She left to Australia at the time my mother was dying of cancer in the hospital. 10 days after she left my mother died. When I called her to inform her and told her I missed her by my site she went angry and told me I was making things much worse than neseccary between us.
I heard nothing for another 3 days. But on the day of the funeral she wrote me an e-mail which was like this:
‘Ge, I know this must be one of the most difficult days in your live. I don’t want to stabb you in the back but today I’m ending my relationship with you.’
It turned out much later she already smeared me for half a year at least, in her family and friends group and had a new lover on the side walk for months.
I demanded a final talk just after the break-up face to face to explain herself.
She agreed. I got no answers at all only dull comments.
When we parted and she biked away she yelled; ‘and I still love you’. Completly nuts.
I pissed her off by becoming very angry after this. Acting in ways she never expected coming without any proof to her where it was coming from. The bitch got some consequenses but will never change ofcourse.
But I got some of my selfrespect back by fighting back and acting out my anger. That’s what matters at last.

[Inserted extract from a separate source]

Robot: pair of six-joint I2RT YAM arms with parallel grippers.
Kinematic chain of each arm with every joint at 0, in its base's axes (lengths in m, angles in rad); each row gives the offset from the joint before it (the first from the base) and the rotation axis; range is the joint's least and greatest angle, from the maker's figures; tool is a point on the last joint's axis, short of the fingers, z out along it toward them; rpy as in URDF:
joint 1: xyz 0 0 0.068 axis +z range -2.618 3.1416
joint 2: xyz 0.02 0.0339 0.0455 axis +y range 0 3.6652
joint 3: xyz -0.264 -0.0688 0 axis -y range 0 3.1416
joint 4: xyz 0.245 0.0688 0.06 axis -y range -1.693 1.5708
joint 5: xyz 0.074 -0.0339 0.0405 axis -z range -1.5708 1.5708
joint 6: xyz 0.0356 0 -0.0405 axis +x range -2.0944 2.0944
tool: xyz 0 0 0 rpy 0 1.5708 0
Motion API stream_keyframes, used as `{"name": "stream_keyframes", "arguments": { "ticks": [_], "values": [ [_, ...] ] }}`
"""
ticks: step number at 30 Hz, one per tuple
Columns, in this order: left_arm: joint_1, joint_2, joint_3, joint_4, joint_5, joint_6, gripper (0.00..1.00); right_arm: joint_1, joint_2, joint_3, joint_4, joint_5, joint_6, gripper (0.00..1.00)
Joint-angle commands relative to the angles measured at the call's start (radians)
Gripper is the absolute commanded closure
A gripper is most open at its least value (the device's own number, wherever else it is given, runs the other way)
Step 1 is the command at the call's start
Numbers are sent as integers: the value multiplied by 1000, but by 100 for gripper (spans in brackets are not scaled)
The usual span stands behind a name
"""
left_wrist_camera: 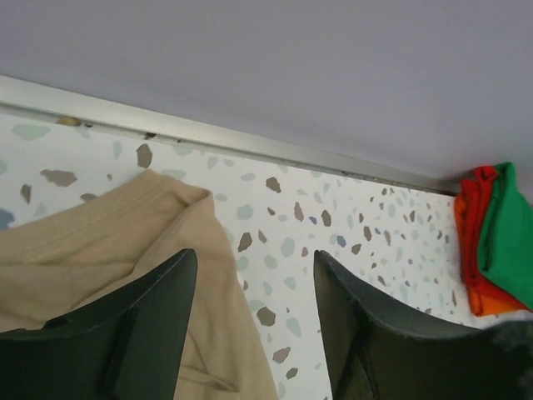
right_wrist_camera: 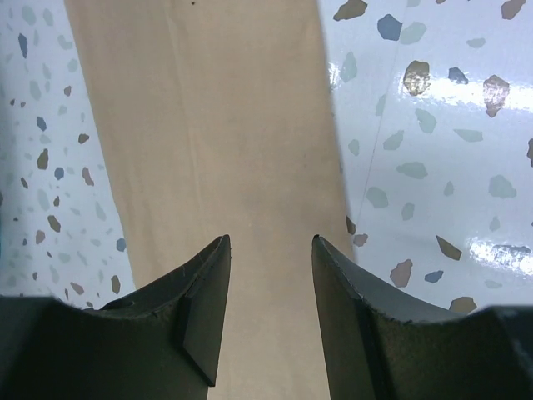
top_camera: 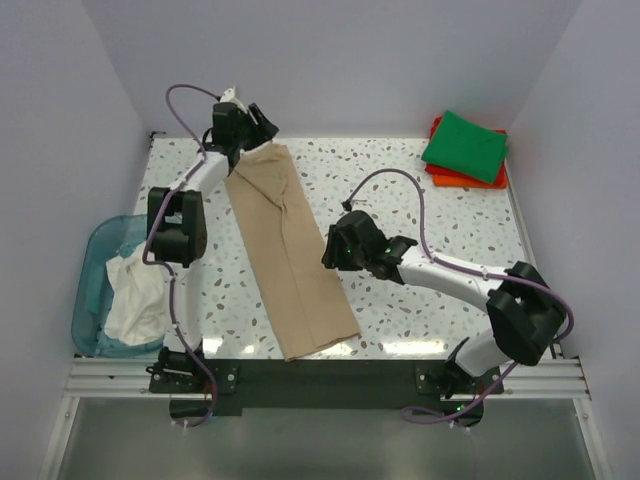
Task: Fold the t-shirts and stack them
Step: Fold the tshirt
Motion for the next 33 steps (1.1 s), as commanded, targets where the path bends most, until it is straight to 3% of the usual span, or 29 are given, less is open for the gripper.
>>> {"name": "stream_keyframes", "arguments": {
  "ticks": [1, 5, 9, 17, 33],
  "values": [
    [-69, -115, -75, -200, -245, 141, 39, -3, 14, 56, -19, -27, -66, 53],
    [-134, -176, -188, -220, -404, 197, 44, -25, 8, 51, -20, -27, -79, 53],
    [-195, -188, -210, -286, -517, 215, 49, -49, -6, 33, -20, -50, -85, 53],
    [-272, -179, -210, -347, -685, 241, 50, -66, -62, -25, -6, -76, -89, 53],
    [-281, -103, -169, -318, -637, 251, 50, -84, -108, -88, 9, -84, -86, 53]
  ]
}}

You didn’t piss off the second girl by becoming angry, thats what they want and try to achieve. You fell right into her trap :/. You really think she didn’t expect you to get angry after she was cheating on you for months? Also you calling her a “bitch” shows how much you still care about this person who doesn’t deserve you. wish you the best recovering from a situation like this
Good for you, Ge!
We know we aren’t supposed to “stoop to their level” but I’m doing it anyway. I’m Leaving For Good. I too have dealt with 2 narcissistic relationships and it really is true there’s no stopping the hurt without cutting ties. In the meantime I’m hitting him where it hurts (emotionally) and in the meantime acting as if nothing he says or does bothers me in the least. In fact, I’m happier and him knowing this is going to drive him crazy! All the best to you, I, and others in avoiding getting caught up in any more narcissistic abuse from anyone.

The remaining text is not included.